Could you please retype all of the data below exactly?
────────────────────
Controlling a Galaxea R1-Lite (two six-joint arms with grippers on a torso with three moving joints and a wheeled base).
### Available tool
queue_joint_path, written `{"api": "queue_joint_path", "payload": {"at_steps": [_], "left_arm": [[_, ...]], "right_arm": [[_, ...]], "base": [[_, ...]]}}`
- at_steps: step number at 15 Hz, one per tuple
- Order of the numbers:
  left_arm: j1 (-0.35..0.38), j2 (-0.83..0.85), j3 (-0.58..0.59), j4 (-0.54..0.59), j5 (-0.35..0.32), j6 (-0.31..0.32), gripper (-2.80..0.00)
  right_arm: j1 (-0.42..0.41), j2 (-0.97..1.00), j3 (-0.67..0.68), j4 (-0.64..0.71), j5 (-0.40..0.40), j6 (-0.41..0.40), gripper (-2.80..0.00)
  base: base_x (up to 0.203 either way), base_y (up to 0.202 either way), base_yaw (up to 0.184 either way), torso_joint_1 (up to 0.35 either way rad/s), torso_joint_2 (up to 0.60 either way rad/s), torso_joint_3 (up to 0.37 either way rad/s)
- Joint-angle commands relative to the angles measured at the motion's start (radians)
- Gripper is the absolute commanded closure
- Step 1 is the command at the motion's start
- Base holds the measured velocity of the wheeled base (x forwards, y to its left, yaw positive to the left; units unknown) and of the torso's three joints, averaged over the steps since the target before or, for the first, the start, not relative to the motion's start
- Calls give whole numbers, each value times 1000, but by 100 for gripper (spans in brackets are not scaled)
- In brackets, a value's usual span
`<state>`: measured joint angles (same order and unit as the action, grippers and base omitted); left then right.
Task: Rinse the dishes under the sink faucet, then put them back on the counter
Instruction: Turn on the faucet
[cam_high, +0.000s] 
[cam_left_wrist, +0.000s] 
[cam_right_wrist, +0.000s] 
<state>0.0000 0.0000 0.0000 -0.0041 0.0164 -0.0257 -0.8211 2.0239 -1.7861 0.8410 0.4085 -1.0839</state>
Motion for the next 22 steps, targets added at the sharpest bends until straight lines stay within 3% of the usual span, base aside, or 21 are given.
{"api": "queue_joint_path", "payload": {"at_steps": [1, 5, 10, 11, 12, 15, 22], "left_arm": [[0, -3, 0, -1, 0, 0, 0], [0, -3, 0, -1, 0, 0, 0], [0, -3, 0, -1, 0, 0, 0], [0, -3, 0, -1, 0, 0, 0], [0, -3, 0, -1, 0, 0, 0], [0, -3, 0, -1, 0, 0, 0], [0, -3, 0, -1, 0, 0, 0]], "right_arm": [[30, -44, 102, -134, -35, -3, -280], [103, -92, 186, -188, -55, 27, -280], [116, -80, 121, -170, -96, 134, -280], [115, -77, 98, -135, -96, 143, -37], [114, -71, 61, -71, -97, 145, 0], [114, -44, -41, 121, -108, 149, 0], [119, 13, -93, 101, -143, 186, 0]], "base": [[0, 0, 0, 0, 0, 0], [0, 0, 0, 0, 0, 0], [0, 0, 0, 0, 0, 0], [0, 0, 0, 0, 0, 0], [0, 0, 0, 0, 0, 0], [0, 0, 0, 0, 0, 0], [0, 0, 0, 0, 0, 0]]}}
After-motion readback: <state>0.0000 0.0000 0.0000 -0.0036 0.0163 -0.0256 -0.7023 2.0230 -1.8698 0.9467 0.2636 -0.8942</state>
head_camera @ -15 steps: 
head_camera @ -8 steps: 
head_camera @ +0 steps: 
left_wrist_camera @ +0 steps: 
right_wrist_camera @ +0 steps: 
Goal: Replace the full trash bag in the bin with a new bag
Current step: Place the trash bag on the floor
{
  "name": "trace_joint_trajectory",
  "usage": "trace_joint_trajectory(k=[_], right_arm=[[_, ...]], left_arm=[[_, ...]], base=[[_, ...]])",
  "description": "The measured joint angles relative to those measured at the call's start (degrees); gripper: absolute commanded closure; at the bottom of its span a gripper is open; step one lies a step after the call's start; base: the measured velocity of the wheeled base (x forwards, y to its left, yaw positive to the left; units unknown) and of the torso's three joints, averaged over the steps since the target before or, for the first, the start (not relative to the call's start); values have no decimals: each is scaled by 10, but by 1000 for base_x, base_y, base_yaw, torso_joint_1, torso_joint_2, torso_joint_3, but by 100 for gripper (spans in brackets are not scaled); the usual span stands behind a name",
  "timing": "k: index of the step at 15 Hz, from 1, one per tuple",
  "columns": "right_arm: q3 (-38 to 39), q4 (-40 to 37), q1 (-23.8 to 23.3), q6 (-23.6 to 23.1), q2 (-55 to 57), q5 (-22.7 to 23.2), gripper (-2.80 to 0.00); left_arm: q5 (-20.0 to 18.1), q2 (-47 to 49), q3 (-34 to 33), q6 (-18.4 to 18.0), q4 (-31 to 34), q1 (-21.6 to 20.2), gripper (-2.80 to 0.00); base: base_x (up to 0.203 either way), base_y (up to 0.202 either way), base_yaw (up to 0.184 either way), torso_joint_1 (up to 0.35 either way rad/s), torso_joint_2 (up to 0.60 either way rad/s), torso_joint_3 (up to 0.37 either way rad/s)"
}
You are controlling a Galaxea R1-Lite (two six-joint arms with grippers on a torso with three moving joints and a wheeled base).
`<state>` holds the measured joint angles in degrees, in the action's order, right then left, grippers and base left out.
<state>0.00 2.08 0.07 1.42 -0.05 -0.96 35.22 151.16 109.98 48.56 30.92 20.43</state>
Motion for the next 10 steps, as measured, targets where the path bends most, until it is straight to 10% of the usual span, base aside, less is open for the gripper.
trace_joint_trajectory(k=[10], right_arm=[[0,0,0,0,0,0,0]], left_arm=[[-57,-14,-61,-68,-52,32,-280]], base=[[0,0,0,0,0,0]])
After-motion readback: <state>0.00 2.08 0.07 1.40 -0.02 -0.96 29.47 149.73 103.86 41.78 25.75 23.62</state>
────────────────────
▶ Answer below
Controlling a Galaxea R1-Lite (two six-joint arms with grippers on a torso with three moving joints and a wheeled base).
### Available tool
queue_joint_path, written `{"api": "queue_joint_path", "payload": {"at_steps": [_], "left_arm": [[_, ...]], "right_arm": [[_, ...]], "base": [[_, ...]]}}`
- at_steps: step number at 15 Hz, one per tuple
- Order of the numbers:
  left_arm: j1 (-0.35..0.38), j2 (-0.83..0.85), j3 (-0.58..0.59), j4 (-0.54..0.59), j5 (-0.35..0.32), j6 (-0.31..0.32), gripper (-2.80..0.00)
  right_arm: j1 (-0.42..0.41), j2 (-0.97..1.00), j3 (-0.67..0.68), j4 (-0.64..0.71), j5 (-0.40..0.40), j6 (-0.41..0.40), gripper (-2.80..0.00)
  base: base_x (up to 0.203 either way), base_y (up to 0.202 either way), base_yaw (up to 0.184 either way), torso_joint_1 (up to 0.35 either way rad/s), torso_joint_2 (up to 0.60 either way rad/s), torso_joint_3 (up to 0.37 either way rad/s)
- Joint-angle commands relative to the angles measured at the motion's start (radians)
- Gripper is the absolute commanded closure
- Step 1 is the command at the motion's start
- Base holds the measured velocity of the wheeled base (x forwards, y to its left, yaw positive to the left; units unknown) and of the torso's three joints, averaged over the steps since the target before or, for the first, the start, not relative to the motion's start
- Calls give whole numbers, each value times 1000, but by 100 for gripper (spans in brackets are not scaled)
- In brackets, a value's usual span
`<state>`: measured joint angles (same order and unit as the action, grippers and base omitted); left then right.
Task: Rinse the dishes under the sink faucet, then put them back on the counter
Instruction: Turn on the faucet
[cam_high, +0.000s] 
[cam_left_wrist, +0.000s] 
[cam_right_wrist, +0.000s] 
<state>0.0000 0.0000 0.0000 -0.0041 0.0164 -0.0257 -0.8211 2.0239 -1.7861 0.8410 0.4085 -1.0839</state>
Motion for the next 22 steps, targets added at the sharpest bends until straight lines stay within 3% of the usual span, base aside, or 21 are given.
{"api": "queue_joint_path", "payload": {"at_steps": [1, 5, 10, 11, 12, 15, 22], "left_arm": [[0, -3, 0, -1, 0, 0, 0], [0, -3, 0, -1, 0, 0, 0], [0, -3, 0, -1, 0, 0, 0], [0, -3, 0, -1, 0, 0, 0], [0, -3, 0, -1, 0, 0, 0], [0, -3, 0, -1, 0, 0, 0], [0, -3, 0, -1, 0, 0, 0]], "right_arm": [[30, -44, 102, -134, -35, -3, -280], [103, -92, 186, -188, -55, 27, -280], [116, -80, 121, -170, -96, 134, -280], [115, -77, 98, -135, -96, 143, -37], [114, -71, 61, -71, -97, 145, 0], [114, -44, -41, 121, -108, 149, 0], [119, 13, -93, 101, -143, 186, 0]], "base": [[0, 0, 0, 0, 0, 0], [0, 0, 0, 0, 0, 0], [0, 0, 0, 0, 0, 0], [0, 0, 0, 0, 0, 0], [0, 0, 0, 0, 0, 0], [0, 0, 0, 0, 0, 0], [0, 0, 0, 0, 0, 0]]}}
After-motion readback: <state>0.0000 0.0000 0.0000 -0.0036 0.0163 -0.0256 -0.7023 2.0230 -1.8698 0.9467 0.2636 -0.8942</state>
head_camera @ -15 steps: 
head_camera @ -8 steps: 
head_camera @ +0 steps: 
left_wrist_camera @ +0 steps: 
right_wrist_camera @ +0 steps: 
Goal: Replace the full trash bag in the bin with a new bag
Current step: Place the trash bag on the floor
{
  "name": "trace_joint_trajectory",
  "usage": "trace_joint_trajectory(k=[_], right_arm=[[_, ...]], left_arm=[[_, ...]], base=[[_, ...]])",
  "description": "The measured joint angles relative to those measured at the call's start (degrees); gripper: absolute commanded closure; at the bottom of its span a gripper is open; step one lies a step after the call's start; base: the measured velocity of the wheeled base (x forwards, y to its left, yaw positive to the left; units unknown) and of the torso's three joints, averaged over the steps since the target before or, for the first, the start (not relative to the call's start); values have no decimals: each is scaled by 10, but by 1000 for base_x, base_y, base_yaw, torso_joint_1, torso_joint_2, torso_joint_3, but by 100 for gripper (spans in brackets are not scaled); the usual span stands behind a name",
  "timing": "k: index of the step at 15 Hz, from 1, one per tuple",
  "columns": "right_arm: q3 (-38 to 39), q4 (-40 to 37), q1 (-23.8 to 23.3), q6 (-23.6 to 23.1), q2 (-55 to 57), q5 (-22.7 to 23.2), gripper (-2.80 to 0.00); left_arm: q5 (-20.0 to 18.1), q2 (-47 to 49), q3 (-34 to 33), q6 (-18.4 to 18.0), q4 (-31 to 34), q1 (-21.6 to 20.2), gripper (-2.80 to 0.00); base: base_x (up to 0.203 either way), base_y (up to 0.202 either way), base_yaw (up to 0.184 either way), torso_joint_1 (up to 0.35 either way rad/s), torso_joint_2 (up to 0.60 either way rad/s), torso_joint_3 (up to 0.37 either way rad/s)"
}
You are controlling a Galaxea R1-Lite (two six-joint arms with grippers on a torso with three moving joints and a wheeled base).
`<state>` holds the measured joint angles in degrees, in the action's order, right then left, grippers and base left out.
<state>0.00 2.08 0.07 1.42 -0.05 -0.96 35.22 151.16 109.98 48.56 30.92 20.43</state>
Motion for the next 10 steps, as measured, targets where the path bends most, until it is straight to 10% of the usual span, base aside, less is open for the gripper.
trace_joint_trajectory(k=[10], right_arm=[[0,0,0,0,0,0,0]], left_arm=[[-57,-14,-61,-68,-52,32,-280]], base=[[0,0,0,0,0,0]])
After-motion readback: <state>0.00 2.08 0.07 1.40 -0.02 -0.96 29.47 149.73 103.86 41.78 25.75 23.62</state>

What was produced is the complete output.